Eyraud D, Benmalek F, Teugels K, Bertrand M, Mouren S, Coriat P
Department of Anesthesiology and Intensive Care, Hôpital de la Pitié-Salpêtrière, Paris VI University, France.
Acta Anaesthesiol Scand. 1999 Aug;43(7):737-43. doi: 10.1034/j.1399-6576.1999.430709.x.
Although desflurane is commonly used to control surgically induced hypertension, its effects on left ventricular (LV) function have not been investigated in this clinical situation. The purpose of the present study was to evaluate the LV function response to desflurane, when used to control intraoperative hypertension.
In 50 patients, scheduled for vascular surgery, anesthesia was induced with sufentanil 0.5 microg/kg, midazolam 0.3 mg/kg and atracurium 0.5 mg/kg. After tracheal intubation, anesthesia was maintained with increments of drugs with controlled ventilation (N2O/O2=60/40%) until the start of surgery. A 5 Mhz transesophageal echocardiography (TEE) probe was inserted after intubation. Pulmonary artery catheter and TEE measurements were obtained after induction (to)(control value), at surgical incision (t1) if it was associated with an increase in systolic arterial pressure (SAP) greater than 140 mmHg (hypertension) and after control of hemodynamic parameters by administration of desflurane (return of systolic arterial pressure to within 20% of the control value) (t2) in a fresh gas flow of 31/ min.
Sixteen patients developed hypertension at surgical incision.
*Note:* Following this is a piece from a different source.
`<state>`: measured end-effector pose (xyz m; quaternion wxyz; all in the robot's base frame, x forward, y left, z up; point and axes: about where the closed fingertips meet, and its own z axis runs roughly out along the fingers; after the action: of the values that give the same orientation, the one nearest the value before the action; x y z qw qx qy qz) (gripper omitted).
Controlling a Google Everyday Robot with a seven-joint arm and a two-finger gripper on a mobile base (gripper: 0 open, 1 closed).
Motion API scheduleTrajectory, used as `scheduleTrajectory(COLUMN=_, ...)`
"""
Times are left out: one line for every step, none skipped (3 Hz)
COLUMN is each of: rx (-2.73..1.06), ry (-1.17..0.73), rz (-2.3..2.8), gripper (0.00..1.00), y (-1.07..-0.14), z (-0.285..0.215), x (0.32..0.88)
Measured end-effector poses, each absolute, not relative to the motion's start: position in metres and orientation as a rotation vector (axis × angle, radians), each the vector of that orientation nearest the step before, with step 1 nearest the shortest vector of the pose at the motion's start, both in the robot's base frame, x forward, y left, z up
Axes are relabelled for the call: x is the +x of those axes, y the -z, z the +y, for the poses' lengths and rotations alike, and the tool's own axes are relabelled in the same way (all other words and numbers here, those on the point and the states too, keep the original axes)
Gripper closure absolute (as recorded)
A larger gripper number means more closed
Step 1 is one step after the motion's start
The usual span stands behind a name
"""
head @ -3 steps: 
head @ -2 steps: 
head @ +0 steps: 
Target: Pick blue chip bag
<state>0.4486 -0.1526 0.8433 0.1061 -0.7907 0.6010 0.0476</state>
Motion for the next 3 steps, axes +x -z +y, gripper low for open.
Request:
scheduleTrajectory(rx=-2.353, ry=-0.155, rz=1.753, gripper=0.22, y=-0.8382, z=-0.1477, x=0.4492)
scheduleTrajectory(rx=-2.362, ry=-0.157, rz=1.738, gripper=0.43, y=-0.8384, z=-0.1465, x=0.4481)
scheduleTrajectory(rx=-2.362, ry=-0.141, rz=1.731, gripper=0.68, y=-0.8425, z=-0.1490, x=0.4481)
SAP was controlled by desflurane in all 16 patients. Afterload assessed by systemic vascular resistance index (SVRI), end-systolic wall-stress (ESWS) and left-ventricular stroke work index (LVSWI) increased with incision until the hypertension returned to post-induction values with mean end-tidal concentration of 5.1+/-0.7% desflurane. No change in heart rate, cardiac index, mean pulmonary arterial pressure, stroke volume, end-diastolic and end-systolic cross-sectional areas, fractional area change and left ventricular circumferential fiber shortening was noted when desflurane was added to restore blood pressure.
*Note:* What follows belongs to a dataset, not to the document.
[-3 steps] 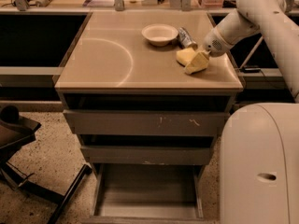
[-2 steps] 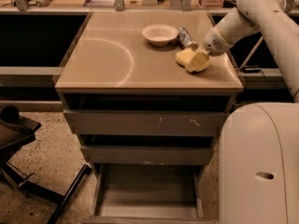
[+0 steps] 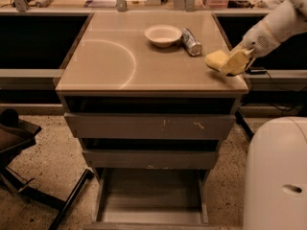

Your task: Place sponge into bottom drawer

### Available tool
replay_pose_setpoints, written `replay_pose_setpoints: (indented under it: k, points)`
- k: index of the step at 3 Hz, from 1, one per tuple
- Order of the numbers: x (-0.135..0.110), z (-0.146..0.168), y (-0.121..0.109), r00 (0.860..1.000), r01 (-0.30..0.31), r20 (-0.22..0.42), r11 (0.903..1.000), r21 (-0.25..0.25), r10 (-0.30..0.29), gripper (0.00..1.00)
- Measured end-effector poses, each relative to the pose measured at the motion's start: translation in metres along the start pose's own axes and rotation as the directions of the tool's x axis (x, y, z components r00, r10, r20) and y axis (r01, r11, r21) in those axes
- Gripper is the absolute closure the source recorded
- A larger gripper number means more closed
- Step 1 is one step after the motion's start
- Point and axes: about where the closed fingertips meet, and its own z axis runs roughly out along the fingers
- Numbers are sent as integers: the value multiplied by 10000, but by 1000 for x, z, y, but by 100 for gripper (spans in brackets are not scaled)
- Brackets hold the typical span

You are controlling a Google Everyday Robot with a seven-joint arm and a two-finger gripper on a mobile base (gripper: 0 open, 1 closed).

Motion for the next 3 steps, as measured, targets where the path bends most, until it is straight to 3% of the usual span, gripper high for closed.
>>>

This study demonstrates that in patients at risk for cardiac morbidity undergoing vascular surgery, desflurane is effective to control intraoperative hypertension without fear of major cardiac depressant effect.
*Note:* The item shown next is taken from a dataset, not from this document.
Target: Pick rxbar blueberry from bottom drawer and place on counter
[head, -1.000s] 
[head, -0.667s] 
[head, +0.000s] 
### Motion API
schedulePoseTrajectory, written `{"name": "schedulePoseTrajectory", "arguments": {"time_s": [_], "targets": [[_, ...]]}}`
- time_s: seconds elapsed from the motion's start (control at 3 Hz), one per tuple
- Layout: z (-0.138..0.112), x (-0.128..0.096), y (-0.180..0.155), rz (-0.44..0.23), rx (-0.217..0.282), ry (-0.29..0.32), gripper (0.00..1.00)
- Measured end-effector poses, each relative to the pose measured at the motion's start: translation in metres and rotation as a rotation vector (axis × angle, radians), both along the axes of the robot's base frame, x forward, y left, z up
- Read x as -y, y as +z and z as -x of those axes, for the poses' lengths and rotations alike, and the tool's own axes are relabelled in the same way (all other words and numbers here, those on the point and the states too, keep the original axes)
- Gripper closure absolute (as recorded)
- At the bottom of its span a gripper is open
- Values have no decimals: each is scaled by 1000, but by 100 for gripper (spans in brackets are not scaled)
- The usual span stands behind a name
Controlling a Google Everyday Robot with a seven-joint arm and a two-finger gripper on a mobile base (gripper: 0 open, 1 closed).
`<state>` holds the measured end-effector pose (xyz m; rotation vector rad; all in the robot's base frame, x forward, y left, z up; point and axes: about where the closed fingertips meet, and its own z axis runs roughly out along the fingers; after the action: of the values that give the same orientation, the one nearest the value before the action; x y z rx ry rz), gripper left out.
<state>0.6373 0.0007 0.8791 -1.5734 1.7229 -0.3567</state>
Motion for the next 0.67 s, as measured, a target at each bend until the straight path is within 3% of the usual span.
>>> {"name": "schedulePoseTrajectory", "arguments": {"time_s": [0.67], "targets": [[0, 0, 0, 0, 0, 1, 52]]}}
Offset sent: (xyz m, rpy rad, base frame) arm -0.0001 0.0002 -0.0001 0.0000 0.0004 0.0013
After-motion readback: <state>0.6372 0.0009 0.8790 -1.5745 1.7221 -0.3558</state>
尽管地氟烷常用于控制手术引起的高血压,但其对左心室(LV)功能在这种临床情况下的影响尚未得到研究。本研究的目的是评估地氟烷用于控制术中高血压时左心室功能的反应。
50例计划行血管手术的患者,采用舒芬太尼0.5μg/kg、咪达唑仑0.3mg/kg和阿曲库铵0.5mg/kg诱导麻醉。气管插管后,用递增药物维持麻醉并控制通气(N2O/O2 = 60/40%)直至手术开始。插管后插入一个5MHz的经食管超声心动图(TEE)探头。诱导后(t0)(对照值)、手术切口时(t1)(如果收缩压(SAP)升高大于140mmHg(高血压))以及在新鲜气流为31/min的情况下给予地氟烷控制血流动力学参数后(收缩压恢复到对照值的20%以内)(t2),进行肺动脉导管和TEE测量。
16例患者在手术切口时出现高血压。所有16例患者的SAP均用地氟烷控制。用全身血管阻力指数(SVRI)、收缩末期壁应力(ESWS)和左心室每搏功指数(LVSWI)评估的后负荷随着切口增加,直到高血压通过平均呼气末浓度为5.1±0.7%的地氟烷恢复到诱导后的值。当添加地氟烷恢复血压时,心率、心脏指数、平均肺动脉压、每搏量、舒张末期和收缩末期横截面积、面积变化分数和左心室圆周纤维缩短均无变化。
本研究表明,在接受血管手术有心脏发病风险的患者中,地氟烷可有效控制术中高血压,而无需担心有重大心脏抑制作用。